— What is needed —
Go through the data and copy each line where the string "willing" appears.

— Input for this task —
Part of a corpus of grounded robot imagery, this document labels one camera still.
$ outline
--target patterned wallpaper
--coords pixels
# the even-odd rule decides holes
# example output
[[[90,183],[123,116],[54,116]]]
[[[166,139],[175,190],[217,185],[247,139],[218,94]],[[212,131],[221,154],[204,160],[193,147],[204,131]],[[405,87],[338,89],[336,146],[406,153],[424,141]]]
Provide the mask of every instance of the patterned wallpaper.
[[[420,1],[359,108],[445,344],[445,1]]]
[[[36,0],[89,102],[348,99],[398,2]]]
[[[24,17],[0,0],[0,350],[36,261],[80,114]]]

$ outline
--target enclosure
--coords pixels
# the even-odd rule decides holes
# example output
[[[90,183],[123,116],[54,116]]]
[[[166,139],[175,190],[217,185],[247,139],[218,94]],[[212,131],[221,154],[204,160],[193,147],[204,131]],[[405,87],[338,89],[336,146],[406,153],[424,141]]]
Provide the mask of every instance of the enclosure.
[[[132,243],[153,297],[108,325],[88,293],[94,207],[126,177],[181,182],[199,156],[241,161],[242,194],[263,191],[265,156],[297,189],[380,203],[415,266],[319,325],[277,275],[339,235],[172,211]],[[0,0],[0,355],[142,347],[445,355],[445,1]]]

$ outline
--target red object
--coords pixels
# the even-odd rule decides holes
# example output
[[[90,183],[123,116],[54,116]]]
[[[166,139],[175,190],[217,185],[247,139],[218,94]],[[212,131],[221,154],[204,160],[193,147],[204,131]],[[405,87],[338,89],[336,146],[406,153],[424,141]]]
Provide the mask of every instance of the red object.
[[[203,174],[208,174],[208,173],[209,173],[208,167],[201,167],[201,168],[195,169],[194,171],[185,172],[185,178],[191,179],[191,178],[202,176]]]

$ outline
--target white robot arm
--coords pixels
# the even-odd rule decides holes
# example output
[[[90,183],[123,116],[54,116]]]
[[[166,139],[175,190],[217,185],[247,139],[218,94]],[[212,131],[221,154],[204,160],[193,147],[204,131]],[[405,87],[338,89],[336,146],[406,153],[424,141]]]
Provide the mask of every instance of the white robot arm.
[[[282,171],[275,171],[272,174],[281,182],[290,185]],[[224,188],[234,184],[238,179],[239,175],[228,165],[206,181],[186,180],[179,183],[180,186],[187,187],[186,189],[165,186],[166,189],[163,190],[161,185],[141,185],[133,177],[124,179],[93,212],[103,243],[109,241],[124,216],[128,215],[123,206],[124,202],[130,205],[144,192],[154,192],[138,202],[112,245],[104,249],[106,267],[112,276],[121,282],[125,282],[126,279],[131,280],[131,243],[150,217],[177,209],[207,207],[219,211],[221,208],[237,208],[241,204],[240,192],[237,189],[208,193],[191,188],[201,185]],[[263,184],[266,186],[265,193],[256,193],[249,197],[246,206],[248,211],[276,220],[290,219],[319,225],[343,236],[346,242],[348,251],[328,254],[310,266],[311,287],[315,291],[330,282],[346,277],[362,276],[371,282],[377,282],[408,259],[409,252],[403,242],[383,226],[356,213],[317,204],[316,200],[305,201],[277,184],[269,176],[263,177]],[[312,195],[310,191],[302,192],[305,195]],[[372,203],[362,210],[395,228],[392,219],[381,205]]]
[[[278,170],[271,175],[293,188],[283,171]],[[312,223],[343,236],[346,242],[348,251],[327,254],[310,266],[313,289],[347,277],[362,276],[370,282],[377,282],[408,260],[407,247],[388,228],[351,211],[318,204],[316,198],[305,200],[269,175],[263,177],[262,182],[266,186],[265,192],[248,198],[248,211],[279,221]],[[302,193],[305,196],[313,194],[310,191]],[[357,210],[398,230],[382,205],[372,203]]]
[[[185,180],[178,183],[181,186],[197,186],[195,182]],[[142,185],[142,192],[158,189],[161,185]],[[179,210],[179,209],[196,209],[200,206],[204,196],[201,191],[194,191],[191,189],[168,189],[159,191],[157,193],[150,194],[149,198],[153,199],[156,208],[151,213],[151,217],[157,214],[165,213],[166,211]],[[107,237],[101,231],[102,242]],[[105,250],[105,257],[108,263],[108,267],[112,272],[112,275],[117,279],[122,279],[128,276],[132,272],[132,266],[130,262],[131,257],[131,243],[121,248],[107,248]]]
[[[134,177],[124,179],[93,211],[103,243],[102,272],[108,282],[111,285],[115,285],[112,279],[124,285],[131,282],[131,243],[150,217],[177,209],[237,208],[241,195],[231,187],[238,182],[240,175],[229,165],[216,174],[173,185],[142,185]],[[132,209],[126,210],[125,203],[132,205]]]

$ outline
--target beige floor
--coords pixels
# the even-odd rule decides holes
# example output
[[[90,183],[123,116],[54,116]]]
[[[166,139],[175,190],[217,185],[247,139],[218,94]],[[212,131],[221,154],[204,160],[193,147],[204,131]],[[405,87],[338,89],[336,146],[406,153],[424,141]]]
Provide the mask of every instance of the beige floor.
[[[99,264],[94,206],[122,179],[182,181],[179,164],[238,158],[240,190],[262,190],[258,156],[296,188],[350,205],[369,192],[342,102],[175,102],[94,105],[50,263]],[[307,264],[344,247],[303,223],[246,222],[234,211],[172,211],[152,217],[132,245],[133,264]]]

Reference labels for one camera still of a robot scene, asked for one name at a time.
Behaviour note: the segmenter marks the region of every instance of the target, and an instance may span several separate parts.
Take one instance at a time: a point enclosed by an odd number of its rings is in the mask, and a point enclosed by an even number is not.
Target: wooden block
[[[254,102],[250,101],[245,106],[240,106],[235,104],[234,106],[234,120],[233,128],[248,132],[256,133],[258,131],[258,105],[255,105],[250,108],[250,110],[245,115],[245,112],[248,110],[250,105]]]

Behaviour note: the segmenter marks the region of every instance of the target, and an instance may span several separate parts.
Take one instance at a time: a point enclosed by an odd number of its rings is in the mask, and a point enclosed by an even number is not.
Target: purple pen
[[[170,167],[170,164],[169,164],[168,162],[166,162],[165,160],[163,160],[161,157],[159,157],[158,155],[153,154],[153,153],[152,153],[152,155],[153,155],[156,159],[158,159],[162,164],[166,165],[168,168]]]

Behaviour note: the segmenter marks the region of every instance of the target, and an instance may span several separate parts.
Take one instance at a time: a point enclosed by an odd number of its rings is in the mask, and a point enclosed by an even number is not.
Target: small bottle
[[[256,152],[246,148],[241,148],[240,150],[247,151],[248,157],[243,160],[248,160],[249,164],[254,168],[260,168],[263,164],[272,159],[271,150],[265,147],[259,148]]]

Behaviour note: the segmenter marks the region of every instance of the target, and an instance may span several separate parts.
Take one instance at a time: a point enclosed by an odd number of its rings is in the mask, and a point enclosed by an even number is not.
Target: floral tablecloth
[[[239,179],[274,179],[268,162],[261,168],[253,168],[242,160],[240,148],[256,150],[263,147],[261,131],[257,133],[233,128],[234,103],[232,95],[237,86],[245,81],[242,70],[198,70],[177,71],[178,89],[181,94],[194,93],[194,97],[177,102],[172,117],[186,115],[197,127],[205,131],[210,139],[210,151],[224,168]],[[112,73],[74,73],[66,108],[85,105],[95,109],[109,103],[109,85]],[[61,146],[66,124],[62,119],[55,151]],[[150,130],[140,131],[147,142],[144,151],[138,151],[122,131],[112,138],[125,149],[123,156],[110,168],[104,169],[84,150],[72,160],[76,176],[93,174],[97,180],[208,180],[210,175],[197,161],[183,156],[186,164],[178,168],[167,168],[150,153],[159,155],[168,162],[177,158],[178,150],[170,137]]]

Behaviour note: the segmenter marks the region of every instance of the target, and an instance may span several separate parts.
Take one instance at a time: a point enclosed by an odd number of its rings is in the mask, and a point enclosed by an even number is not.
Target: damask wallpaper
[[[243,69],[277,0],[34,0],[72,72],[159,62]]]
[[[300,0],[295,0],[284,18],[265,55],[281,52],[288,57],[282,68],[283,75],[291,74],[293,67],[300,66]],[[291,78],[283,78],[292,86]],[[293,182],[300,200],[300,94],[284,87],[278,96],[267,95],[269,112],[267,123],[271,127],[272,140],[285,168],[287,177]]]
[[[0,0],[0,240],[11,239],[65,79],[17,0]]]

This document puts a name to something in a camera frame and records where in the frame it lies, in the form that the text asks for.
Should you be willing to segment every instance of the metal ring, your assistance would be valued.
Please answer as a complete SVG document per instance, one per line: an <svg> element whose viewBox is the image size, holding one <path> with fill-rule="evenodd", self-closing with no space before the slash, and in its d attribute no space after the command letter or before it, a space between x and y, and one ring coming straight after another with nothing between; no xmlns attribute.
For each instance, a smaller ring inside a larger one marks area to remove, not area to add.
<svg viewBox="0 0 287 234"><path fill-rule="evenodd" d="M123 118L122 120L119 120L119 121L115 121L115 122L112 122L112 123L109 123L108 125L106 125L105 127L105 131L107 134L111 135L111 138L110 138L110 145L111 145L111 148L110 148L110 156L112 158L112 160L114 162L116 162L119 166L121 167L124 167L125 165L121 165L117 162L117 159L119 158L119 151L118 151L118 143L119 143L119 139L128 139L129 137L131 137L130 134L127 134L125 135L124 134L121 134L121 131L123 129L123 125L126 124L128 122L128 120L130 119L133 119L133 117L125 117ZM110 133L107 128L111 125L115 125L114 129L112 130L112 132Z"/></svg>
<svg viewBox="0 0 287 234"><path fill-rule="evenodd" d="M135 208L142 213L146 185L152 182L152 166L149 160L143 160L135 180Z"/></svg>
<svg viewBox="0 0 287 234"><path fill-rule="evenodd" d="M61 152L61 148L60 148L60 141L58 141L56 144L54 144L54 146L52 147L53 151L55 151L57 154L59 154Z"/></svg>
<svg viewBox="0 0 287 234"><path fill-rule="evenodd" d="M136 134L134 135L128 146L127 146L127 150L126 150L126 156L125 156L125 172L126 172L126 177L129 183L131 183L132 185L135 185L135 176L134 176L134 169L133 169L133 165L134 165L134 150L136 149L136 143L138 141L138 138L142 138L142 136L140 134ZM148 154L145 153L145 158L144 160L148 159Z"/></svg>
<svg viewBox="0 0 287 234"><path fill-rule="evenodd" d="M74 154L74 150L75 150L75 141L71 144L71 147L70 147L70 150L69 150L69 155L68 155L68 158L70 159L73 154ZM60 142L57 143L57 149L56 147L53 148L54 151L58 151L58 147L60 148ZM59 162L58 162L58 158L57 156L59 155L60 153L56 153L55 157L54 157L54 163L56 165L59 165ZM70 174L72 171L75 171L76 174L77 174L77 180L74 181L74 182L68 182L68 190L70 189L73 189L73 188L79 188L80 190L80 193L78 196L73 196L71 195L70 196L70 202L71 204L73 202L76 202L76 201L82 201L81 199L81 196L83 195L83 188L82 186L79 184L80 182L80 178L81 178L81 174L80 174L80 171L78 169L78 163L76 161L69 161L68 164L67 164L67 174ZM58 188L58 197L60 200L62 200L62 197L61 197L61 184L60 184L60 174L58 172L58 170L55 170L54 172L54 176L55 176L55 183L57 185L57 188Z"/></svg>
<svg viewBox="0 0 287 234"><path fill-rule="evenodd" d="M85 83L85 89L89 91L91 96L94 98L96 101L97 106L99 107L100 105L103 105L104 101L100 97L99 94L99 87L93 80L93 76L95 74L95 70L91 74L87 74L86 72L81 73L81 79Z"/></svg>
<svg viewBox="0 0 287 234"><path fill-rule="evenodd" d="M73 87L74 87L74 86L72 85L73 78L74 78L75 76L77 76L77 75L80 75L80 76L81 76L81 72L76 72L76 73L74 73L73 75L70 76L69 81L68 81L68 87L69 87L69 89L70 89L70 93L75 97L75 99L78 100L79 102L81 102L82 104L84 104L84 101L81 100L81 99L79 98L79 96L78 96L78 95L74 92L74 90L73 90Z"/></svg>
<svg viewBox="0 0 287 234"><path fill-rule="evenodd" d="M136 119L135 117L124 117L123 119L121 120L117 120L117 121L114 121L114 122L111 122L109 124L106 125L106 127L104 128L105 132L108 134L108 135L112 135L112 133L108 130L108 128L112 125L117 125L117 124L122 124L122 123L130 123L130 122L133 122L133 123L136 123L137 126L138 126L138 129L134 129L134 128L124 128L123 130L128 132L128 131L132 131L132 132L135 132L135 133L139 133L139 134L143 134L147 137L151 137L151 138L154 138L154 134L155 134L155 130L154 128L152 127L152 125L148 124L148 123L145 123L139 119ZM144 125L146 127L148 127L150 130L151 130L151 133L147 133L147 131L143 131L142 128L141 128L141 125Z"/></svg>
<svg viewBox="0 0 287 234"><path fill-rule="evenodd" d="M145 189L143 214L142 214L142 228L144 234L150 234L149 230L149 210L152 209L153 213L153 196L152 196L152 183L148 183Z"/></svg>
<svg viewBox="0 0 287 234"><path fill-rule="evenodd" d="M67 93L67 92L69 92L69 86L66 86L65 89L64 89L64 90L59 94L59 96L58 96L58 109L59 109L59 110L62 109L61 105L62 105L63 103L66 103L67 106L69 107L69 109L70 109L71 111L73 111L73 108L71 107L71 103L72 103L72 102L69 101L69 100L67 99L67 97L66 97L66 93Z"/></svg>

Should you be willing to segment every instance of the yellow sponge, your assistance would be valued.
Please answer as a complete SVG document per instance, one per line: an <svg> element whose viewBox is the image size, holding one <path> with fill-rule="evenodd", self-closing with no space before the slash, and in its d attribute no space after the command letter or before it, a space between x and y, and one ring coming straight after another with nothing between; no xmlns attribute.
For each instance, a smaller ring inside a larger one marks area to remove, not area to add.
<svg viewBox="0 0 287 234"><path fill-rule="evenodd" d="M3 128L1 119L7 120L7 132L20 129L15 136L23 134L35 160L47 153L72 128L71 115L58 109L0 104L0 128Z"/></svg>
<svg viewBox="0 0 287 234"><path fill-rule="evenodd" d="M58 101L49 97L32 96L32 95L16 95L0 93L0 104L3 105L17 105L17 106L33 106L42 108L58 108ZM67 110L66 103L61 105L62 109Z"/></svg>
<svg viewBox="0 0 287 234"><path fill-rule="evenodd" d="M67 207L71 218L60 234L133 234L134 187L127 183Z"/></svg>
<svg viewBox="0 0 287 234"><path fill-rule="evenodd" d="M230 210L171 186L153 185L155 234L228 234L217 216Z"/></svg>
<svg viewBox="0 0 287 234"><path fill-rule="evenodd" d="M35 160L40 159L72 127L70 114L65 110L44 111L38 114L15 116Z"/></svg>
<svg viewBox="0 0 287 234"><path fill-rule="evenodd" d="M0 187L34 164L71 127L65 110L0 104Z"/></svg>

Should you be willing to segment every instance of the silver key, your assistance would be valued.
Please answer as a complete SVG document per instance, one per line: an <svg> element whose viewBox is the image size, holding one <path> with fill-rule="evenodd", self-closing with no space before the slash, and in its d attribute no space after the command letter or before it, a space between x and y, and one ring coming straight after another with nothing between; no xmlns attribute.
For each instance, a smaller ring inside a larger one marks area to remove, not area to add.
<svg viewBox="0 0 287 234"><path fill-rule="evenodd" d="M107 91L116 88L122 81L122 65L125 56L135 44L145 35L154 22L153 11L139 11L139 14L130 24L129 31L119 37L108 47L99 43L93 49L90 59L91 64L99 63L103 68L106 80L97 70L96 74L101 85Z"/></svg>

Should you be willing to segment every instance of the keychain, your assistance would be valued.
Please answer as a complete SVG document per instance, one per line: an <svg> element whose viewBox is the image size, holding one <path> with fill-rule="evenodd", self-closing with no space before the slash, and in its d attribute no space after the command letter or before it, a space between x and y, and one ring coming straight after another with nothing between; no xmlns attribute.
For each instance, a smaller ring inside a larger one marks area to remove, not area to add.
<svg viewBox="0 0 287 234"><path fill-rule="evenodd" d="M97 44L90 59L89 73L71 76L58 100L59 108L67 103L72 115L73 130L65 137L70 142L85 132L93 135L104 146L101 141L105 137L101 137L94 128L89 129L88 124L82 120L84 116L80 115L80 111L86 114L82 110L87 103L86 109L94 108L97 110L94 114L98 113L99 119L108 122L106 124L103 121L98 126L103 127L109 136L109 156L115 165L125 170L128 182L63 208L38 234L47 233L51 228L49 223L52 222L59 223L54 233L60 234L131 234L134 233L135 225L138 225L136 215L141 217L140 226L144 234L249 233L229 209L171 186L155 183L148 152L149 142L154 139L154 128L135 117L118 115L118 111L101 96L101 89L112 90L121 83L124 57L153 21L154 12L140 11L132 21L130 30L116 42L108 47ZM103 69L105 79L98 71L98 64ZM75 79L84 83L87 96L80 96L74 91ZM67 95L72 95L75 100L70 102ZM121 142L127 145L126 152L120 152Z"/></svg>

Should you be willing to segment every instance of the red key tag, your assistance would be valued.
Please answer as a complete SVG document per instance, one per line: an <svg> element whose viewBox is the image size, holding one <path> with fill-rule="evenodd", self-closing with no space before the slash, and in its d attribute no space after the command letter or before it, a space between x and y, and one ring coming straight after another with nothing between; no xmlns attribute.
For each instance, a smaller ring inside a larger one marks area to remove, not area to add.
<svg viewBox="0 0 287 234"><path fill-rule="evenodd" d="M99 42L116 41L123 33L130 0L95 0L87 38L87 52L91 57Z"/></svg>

— Your response —
Should you be willing to segment every instance of the metal ring, your assistance would be valued.
Should you be willing to segment every instance of the yellow sponge, your assistance would be valued.
Should you be willing to segment every instance of the silver key, your assistance would be valued.
Should you be willing to segment every instance of the keychain, your assistance would be valued.
Should you be willing to segment every instance of the red key tag, your assistance would be valued.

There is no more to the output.